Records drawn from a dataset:
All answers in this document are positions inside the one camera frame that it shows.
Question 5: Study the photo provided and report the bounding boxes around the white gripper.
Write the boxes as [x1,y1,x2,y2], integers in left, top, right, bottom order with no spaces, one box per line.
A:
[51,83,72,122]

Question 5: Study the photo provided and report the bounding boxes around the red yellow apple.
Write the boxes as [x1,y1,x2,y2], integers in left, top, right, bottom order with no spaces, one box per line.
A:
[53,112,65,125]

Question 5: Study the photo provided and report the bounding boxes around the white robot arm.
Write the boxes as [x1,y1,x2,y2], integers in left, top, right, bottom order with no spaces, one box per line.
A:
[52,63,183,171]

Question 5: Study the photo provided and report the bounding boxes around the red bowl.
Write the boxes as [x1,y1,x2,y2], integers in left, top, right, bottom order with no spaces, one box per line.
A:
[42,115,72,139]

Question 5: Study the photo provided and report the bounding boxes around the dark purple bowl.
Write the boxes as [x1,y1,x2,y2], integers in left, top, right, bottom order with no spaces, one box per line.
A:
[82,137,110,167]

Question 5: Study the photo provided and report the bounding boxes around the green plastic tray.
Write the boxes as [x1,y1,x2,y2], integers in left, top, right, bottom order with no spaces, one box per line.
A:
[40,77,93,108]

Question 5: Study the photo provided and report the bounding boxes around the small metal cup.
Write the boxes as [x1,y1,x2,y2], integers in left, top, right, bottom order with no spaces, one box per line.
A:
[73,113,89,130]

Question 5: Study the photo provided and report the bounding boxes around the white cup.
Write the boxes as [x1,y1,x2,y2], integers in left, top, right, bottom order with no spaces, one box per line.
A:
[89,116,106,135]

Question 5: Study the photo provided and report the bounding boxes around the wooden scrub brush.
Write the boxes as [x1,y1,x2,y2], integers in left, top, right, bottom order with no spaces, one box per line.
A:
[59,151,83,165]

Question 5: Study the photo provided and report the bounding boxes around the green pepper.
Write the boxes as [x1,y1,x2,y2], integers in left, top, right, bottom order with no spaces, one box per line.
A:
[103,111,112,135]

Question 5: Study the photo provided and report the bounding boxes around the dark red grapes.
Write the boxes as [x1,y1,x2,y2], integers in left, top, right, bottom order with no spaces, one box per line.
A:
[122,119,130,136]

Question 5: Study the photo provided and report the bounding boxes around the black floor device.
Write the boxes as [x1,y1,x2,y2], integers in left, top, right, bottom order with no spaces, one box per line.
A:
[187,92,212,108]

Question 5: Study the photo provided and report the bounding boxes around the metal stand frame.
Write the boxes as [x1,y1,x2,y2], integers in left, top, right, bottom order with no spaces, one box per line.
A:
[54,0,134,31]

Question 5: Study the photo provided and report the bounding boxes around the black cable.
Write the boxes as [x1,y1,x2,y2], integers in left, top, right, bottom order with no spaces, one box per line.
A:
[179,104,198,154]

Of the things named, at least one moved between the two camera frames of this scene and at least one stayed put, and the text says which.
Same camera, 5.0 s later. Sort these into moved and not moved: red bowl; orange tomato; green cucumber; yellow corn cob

TASK TO CARRY OUT>
Repeat only the lines starting at the one that contains "the black cable." and ending at the last line above, exactly as written.

RESPONSE AREA>
Question 5: Study the photo provided and report the bounding boxes around the black cable.
Write the boxes as [x1,y1,x2,y2], integers in left, top, right, bottom order with no spaces, one box per line.
A:
[179,104,198,154]

Of the things named, at least one moved between the two camera frames of this scene and at least one stayed put, and the text says which.
Same camera, 5.0 s later. Sort these into moved and not moved: red bowl; orange tomato; green cucumber; yellow corn cob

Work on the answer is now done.